**Work to be completed:** Find the lines below holding the word "frame" and copy each of them.

**Supplied material:**
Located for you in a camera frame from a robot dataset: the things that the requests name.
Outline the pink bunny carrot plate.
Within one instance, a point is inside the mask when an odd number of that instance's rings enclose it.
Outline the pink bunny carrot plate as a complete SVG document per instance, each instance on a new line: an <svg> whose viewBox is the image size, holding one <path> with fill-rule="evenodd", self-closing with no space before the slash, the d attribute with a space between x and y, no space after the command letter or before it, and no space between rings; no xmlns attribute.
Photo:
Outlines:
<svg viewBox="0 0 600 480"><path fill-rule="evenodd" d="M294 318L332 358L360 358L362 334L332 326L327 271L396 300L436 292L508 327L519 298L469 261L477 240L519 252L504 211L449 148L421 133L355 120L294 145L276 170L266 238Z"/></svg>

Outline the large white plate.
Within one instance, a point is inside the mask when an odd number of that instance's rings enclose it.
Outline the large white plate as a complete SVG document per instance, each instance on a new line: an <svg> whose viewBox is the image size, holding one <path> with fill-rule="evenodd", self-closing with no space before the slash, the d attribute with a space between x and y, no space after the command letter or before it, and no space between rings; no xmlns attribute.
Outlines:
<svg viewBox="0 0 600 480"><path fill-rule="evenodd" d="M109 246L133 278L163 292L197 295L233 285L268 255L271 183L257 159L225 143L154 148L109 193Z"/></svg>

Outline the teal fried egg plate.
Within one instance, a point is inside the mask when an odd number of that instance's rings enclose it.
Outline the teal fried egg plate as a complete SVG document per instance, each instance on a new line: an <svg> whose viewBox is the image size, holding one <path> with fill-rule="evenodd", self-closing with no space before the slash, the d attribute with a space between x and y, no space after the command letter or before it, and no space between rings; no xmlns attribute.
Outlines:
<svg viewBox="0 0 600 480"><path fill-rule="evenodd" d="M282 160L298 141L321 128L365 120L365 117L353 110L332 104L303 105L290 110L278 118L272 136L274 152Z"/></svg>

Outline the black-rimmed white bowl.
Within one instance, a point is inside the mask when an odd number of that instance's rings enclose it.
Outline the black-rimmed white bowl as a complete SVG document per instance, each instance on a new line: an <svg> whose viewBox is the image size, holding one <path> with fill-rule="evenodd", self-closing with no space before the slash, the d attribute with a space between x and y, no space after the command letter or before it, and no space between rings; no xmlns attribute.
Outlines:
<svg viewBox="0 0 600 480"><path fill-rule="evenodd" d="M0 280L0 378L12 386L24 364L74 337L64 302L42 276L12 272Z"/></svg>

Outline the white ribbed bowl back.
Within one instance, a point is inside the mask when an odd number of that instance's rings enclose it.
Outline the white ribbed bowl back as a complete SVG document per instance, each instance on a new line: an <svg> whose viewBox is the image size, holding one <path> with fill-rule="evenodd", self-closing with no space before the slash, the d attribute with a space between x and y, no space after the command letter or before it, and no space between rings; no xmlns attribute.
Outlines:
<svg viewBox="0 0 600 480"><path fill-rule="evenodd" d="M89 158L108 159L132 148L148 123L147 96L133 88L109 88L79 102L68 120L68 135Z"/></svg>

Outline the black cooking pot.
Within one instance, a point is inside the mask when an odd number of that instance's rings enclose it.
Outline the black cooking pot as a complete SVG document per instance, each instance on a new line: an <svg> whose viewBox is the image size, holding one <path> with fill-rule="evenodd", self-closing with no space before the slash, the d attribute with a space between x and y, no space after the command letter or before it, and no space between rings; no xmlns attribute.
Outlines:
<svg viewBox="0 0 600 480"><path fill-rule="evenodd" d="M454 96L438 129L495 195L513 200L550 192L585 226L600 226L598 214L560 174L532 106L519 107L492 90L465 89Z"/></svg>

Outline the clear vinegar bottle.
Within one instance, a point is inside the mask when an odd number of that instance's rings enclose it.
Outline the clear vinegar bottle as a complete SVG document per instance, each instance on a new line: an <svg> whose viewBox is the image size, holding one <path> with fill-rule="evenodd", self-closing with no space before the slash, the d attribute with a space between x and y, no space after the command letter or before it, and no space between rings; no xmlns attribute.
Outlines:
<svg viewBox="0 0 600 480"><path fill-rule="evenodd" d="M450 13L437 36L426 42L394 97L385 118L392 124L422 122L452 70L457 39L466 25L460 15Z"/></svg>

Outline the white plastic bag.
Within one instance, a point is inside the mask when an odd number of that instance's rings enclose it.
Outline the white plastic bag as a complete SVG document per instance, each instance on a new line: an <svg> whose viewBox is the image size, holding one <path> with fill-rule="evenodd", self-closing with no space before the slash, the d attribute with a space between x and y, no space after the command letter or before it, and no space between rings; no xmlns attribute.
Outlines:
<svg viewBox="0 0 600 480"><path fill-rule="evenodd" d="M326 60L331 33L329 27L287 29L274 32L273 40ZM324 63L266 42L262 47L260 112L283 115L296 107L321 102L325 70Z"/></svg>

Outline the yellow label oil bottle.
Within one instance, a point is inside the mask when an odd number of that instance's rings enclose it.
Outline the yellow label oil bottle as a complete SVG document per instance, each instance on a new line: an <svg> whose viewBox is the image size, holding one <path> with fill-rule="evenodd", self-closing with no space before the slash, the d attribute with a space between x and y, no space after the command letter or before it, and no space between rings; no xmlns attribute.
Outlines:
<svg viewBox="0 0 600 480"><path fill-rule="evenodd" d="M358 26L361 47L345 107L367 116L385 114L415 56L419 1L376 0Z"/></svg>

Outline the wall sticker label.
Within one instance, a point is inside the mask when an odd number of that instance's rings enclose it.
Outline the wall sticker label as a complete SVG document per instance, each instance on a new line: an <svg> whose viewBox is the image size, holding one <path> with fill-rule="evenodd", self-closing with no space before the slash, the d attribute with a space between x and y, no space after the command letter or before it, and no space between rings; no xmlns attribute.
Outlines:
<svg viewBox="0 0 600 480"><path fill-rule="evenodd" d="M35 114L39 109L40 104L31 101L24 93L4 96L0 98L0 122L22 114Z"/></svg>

...

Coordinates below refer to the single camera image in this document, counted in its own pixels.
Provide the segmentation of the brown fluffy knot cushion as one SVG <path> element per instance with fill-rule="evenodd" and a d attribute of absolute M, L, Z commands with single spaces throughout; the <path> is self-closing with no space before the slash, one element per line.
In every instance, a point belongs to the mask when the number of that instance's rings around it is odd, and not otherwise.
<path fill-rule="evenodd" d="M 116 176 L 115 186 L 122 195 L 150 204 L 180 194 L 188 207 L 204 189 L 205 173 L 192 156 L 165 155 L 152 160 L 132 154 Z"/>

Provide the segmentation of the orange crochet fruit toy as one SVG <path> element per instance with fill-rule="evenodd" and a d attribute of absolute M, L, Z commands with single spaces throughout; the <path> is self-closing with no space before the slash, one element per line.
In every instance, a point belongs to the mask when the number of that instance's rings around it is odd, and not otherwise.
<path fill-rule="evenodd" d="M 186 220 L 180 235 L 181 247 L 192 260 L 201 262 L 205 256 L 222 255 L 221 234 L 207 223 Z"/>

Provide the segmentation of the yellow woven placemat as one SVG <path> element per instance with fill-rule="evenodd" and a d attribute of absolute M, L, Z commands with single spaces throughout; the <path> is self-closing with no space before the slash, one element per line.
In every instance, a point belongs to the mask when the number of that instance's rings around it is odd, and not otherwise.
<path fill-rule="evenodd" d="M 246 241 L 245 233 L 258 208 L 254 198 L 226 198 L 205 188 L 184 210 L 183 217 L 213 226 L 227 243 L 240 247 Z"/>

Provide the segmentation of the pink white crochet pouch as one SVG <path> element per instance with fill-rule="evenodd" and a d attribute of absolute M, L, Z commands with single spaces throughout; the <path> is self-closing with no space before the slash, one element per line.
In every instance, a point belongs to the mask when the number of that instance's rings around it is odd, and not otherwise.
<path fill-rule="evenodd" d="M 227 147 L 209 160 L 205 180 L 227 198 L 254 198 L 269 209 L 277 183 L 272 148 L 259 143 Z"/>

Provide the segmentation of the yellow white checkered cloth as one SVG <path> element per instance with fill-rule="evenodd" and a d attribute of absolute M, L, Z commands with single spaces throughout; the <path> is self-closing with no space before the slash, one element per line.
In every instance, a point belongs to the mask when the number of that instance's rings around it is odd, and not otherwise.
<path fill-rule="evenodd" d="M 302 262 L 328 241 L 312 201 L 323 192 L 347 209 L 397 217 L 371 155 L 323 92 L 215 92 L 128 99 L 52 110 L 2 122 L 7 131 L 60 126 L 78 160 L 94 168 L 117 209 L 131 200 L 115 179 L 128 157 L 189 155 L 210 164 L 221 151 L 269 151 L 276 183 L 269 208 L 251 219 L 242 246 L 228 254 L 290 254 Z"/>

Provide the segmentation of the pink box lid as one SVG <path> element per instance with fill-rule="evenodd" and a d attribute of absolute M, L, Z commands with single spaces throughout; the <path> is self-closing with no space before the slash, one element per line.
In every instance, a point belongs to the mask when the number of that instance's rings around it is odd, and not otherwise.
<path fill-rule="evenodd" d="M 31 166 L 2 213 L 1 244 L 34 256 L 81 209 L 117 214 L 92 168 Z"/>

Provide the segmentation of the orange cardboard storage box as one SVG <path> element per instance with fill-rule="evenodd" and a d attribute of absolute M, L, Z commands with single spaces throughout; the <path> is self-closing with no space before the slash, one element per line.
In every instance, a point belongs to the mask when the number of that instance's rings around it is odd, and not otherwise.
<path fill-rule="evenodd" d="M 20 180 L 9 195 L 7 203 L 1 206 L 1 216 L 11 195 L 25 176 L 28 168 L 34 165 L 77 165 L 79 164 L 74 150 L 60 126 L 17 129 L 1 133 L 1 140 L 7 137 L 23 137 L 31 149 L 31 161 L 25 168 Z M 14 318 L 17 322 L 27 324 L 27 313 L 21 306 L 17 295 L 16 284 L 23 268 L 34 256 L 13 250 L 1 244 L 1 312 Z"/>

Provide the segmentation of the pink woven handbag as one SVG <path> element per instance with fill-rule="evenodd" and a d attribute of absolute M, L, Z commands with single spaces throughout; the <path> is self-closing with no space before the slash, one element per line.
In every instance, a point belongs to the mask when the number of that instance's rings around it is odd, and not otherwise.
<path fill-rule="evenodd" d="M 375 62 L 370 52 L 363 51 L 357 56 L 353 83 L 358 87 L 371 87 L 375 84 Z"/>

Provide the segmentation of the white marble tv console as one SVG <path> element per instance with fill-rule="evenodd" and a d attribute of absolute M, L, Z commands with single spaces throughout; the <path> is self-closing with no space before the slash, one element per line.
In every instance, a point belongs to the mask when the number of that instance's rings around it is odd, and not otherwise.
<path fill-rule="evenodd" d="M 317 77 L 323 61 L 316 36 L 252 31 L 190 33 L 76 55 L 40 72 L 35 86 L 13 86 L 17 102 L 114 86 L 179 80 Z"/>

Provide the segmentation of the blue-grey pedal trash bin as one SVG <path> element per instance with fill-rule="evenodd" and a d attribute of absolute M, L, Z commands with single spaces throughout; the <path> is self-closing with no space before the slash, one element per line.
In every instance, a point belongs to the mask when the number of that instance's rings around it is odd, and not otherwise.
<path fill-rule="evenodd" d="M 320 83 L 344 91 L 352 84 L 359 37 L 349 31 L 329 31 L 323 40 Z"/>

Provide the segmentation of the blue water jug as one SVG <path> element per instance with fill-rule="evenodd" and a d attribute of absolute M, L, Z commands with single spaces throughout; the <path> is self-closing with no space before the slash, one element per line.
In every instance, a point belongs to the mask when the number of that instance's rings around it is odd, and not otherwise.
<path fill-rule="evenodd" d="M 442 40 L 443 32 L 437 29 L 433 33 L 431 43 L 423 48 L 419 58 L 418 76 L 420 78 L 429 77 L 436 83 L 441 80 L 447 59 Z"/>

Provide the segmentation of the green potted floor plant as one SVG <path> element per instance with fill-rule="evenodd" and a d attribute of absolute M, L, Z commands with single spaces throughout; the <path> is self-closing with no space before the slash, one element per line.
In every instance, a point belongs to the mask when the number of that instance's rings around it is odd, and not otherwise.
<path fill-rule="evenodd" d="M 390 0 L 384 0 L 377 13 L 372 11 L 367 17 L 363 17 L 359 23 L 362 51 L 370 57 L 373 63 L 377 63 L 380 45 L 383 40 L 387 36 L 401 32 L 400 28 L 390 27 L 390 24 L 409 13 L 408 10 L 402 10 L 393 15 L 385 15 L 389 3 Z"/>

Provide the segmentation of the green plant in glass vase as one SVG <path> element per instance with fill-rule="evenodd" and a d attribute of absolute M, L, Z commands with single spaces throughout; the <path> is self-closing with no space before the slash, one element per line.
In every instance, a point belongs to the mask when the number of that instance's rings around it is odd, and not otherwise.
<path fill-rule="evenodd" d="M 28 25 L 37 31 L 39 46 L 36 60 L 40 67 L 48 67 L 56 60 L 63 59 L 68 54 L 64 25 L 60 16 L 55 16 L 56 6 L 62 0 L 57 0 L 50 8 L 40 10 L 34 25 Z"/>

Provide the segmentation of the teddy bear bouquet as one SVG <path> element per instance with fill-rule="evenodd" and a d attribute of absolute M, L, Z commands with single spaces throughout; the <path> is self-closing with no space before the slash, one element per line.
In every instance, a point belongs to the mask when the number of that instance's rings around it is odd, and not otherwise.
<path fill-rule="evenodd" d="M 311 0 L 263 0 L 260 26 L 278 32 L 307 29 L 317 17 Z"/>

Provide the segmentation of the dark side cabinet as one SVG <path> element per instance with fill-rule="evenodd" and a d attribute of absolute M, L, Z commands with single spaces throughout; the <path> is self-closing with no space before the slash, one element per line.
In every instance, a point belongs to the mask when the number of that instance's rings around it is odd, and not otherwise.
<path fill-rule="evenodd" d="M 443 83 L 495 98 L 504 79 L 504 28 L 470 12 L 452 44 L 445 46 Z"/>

---

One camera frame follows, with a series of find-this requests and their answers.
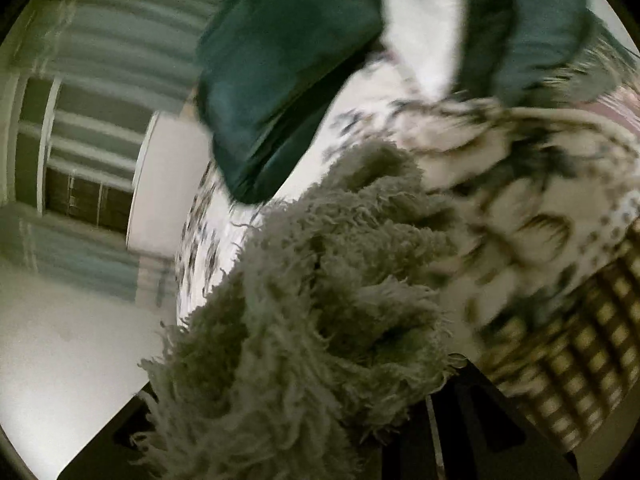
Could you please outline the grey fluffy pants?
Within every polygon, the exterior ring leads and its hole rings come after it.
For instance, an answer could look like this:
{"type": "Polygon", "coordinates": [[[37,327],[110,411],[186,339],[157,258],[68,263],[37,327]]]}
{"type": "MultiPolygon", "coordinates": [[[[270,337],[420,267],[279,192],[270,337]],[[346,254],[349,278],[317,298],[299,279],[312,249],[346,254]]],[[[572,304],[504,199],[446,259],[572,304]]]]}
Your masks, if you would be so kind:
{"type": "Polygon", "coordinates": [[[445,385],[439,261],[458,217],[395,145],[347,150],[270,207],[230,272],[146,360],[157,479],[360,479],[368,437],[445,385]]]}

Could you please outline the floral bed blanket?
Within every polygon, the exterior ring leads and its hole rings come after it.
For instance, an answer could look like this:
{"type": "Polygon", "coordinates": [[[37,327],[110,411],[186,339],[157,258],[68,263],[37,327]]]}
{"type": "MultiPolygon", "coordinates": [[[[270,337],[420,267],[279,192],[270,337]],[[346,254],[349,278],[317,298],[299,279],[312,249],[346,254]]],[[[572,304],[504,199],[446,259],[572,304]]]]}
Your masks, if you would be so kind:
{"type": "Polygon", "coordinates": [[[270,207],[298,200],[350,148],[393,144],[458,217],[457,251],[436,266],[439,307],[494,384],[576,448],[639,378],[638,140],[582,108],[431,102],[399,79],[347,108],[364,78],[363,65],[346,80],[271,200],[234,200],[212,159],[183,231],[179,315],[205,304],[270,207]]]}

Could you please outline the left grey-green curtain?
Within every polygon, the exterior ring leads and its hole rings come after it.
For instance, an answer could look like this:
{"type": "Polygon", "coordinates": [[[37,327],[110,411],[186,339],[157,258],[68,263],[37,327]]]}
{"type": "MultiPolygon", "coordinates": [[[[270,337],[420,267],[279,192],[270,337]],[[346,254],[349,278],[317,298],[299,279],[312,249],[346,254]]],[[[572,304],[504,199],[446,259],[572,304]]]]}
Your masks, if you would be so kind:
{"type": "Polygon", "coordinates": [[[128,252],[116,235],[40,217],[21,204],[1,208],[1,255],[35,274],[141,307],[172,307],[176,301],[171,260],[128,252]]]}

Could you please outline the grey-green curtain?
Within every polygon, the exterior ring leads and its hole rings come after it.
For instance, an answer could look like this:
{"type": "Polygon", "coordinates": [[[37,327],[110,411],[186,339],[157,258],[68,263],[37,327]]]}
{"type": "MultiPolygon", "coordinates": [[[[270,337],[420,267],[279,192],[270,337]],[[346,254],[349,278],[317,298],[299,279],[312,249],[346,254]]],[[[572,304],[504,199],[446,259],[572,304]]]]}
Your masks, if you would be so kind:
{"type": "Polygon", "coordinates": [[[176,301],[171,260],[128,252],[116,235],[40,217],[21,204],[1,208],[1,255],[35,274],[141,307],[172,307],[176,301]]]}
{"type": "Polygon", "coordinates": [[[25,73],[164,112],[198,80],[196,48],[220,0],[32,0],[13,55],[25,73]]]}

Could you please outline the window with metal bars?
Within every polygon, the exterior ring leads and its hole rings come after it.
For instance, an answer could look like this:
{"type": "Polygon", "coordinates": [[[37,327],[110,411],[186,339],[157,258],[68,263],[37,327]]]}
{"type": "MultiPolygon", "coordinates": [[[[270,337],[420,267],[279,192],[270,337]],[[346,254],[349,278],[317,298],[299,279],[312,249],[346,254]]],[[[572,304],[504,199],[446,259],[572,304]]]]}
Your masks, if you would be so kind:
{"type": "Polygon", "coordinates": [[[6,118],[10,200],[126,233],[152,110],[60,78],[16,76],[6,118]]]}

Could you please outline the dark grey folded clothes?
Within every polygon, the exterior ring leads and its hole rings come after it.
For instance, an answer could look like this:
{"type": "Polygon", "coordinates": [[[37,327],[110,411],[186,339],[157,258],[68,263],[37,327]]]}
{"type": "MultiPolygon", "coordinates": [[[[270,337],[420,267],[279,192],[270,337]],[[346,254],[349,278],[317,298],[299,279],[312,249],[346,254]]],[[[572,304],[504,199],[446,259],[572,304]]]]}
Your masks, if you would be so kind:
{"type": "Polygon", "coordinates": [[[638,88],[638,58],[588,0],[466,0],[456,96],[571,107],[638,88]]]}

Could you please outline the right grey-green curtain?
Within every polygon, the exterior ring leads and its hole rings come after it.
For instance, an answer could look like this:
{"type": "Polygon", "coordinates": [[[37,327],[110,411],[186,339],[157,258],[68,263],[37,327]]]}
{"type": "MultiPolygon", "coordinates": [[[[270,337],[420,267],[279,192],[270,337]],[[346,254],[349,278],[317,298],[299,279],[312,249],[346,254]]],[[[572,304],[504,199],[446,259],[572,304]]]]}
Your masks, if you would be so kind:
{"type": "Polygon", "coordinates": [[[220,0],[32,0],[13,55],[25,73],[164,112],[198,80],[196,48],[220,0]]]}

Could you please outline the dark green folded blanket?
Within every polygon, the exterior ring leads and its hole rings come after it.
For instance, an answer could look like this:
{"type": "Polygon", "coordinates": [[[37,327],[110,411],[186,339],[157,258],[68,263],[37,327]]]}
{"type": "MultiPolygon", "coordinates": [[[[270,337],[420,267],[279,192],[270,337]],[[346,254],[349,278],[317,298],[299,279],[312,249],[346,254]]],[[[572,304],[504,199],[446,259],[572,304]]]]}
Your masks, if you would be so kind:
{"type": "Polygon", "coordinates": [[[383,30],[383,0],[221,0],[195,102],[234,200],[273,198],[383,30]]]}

**Solution below:**
Located for you in a camera frame from a robot dataset: the things that the requests name.
One camera frame follows, with a series of find-this requests and their answers.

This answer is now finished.